Examining the loop code assembler using Intel Vectorisation Adviser shows the loop is unrolled 4x and vmulpd and vaddpd instructions are being generated for ymm registers. However, there are also vinsertf128x (operating on 256 bit ymm registers) and vmovupdx instructions operating on 128 bit xmm registers rather than the 256bit ymm registers available with AVX.
I'm working my way through the code to convert the buffers from Blitz to C arrays and align the arrays on 32 byte boundaries. I'm also about to test on Haswell's which may see FMA instructions generated.
I'm new to this level of analysis of AVX instructions so I'd be grateful if someone could help with some queries:
a/ Should all relevant arrays be described as unaligned or aligned by the optimisation reporting?
b/ What would the F64 unaligned access be referring to? I wondered if it refers to intermediate buffering of the multiplication of the double constant by the loop invariant zWtArrayj.

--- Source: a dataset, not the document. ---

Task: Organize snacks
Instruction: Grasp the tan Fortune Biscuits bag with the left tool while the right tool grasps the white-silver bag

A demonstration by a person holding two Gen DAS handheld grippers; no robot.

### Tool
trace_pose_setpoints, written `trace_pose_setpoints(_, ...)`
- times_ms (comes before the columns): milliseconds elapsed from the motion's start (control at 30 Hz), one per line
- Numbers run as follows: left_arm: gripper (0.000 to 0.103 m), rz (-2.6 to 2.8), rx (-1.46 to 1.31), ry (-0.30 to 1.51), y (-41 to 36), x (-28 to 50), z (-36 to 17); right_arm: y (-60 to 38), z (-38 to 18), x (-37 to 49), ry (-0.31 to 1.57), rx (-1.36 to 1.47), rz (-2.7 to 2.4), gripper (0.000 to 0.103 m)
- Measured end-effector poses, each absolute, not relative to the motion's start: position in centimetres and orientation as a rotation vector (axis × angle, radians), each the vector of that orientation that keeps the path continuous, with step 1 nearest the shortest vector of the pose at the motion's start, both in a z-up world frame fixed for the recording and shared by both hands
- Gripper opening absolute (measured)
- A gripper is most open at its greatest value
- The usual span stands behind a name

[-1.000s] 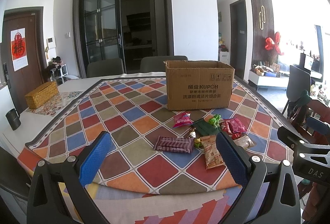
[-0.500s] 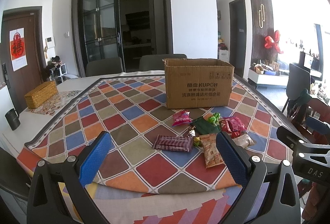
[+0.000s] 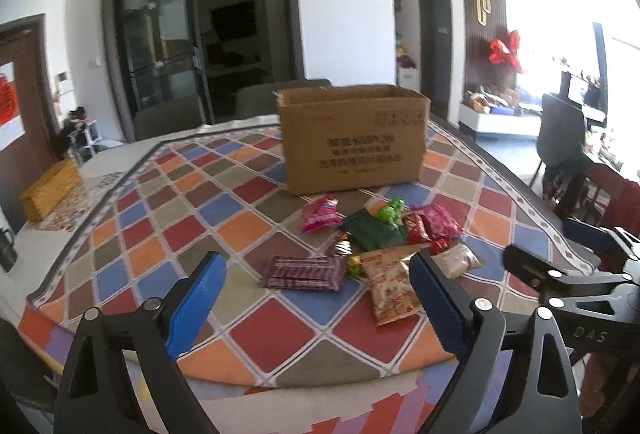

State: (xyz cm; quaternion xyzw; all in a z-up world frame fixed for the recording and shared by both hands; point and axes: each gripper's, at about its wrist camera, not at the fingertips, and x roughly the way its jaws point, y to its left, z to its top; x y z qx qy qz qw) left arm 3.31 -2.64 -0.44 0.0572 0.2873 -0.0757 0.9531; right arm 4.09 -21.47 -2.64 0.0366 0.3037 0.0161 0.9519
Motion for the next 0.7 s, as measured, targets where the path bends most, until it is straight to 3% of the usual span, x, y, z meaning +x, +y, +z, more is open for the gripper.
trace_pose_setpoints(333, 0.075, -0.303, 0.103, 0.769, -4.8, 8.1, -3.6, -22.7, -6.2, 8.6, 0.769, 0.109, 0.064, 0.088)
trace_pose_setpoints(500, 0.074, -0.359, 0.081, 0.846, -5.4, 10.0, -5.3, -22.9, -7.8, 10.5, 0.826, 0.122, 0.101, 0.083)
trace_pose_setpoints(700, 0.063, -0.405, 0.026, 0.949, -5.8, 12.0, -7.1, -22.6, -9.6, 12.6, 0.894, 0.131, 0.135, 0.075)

c/ Should there be vinsertf128x and vmovupdx instructions?
c/ As the constant is loop invariant and so is zWtArrayj, it would be possible to store these in a 256 bit buffer for all multiplications during this loop. Should I expect this? How would the compiler be expected to handle constants and loop invariants with respect to vectorisation?
Unaligned memory access normally is split for ivb target. If you can assert alignment by assume_aligned or pragma vector aligned... it may not split them. I've noticed the split moves may be faster even on hsw. One might think the multiply by 2 here could be done more efficiently by add.